FRANKFURT (Reuters) - Deutsche Bank (DB.N) shares resumed falling on Monday after recovering from a record low at the end of last week, as hopes faded of a swift deal with U.S. authorities over a multi-billion dollar penalty.
The German lender is throwing its energies into reaching a settlement before next month’s U.S. presidential election, with the Department of Justice demanding a fine of up to $14 billion for mis-selling mortgage-backed securities.
Its shares didn’t trade in Germany (DBKGn.DE) on Monday because of a public holiday, but its U.S.-listed stock was down around 2.8 percent at mid-morning.
The threat of such a large fine has pushed Deutsche shares to record lows, and a cut-price settlement is urgently needed to help restore confidence in Germany’s largest lender.
A media report late on Friday that Deutsche and the DOJ were close to agreeing a much lower penalty of $5.4 billion lifted the stock 6 percent higher, but on Monday that report remained unconfirmed.
The Wall Street Journal reported on Sunday that the bank’s talks with the DOJ were continuing. Details are in flux, with no deal yet presented to senior decision makers for approval on either side, the paper said, citing people familiar with the matter.
“Clearly, so long as a fine of this order of magnitude ($14 billion) is an even remote possibility, markets worry,” UniCredit Chief Economist Erik F. Nielsen wrote in a note on Sunday.
Ratings agency Moody’s said it would be positive for bondholders if the lender could settle for around $3.1 billion, while a fine as high as $5.7 billion would dent 2016 profitability but not significantly impair the bank’s capital position.
But it has significant trading relationships with all of the world’s largest finance houses and the International Monetary Fund this year identified it as a bigger potential risk to the wider financial system than any other global bank.
Deutsche Chief Executive John Cryan will be in Washington this week for the annual meeting of the IMF, and the Frankfurter Allgemeine Zeitung reported that other executives would join him to try to negotiate a settlement with the U.S. authorities.
Like fellow large European banks also under investigation for mis-selling mortgage-backed securities - Credit Suisse (CSGN.S) and Barclays (BARC.L) - Deutsche will want to get a deal done with the current administration still in power.
A new administration to be installed after the Nov. 8 election will bring unknown risks and likely delays.
Domestically, Deutsche Bank is fighting a rearguard action, seeking to shore up confidence among the public, politicians and regulators who say the bank brought many of its problems upon itself by overreaching itself and then reacting too slowly to the 2008 financial crisis.
It suffered a further blow to its image this weekend with a third IT outage in the space of a few months on Saturday, denying some customers access to their money for a short time.
German business leaders from companies including BASF (BASFn.DE), Daimler (DAIGn.DE), E.ON (EONGn.DE), RWE (RWEG.DE) and Siemens (SIEGn.DE) lined up to defend the bank in a front-page article in the Frankfurter Allgemeine Sonntagszeitung.

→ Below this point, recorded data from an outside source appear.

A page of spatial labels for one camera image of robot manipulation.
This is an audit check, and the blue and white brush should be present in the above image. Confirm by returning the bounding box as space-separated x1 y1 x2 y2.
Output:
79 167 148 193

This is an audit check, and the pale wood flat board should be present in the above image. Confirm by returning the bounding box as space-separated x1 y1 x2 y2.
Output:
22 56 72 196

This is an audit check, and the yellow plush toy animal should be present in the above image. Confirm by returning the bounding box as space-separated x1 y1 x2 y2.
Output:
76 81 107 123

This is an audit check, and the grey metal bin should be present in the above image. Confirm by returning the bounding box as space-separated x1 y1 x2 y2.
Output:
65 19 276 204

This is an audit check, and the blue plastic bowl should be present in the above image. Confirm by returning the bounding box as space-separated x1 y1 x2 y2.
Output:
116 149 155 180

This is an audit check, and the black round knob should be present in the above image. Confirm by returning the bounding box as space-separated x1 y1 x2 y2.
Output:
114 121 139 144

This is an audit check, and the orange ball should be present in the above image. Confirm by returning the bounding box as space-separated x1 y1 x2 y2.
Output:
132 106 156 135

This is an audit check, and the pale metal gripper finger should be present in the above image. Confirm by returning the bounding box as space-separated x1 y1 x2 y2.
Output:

“German industry needs a Deutsche Bank to accompany us out into the world,” BASF Chairman Juergen Hambrecht said.
A spokesman for a blue-chip company that did not feature in the article told Reuters he had been asked by Deutsche for an executive to provide a similar supportive comment.
Deutsche Bank and the government in Berlin have had to play a delicate balancing act, emphasising the substance and importance of the bank without implying any need for state aid or willingness to supply it.
The bank has a market capitalisation of only about 15.9 billion euros ($17.9 billion) and would almost certainly have to raise fresh cash to pay the full DOJ demand.
Both the bank and Berlin this week denied reports that the government was preparing a rescue plan.
The Bild am Sonntag newspaper wrote on Sunday that Deutsche’s chairman had informed Berlin just before it disclosed the potential $14 billion fine but had not asked for help.
The same newspaper quoted the president of the Bavarian Finance Centre, Wolfgang Gerke, as saying that the German government should step in and buy a 20 percent stake in the bank before its value fell any further. The group represents financial services companies in the southern German state.
“Fundamentally, I’m against state interventions,” he told the newspaper, but added that in this case a government stake would be “a signal that could turn the whole market”.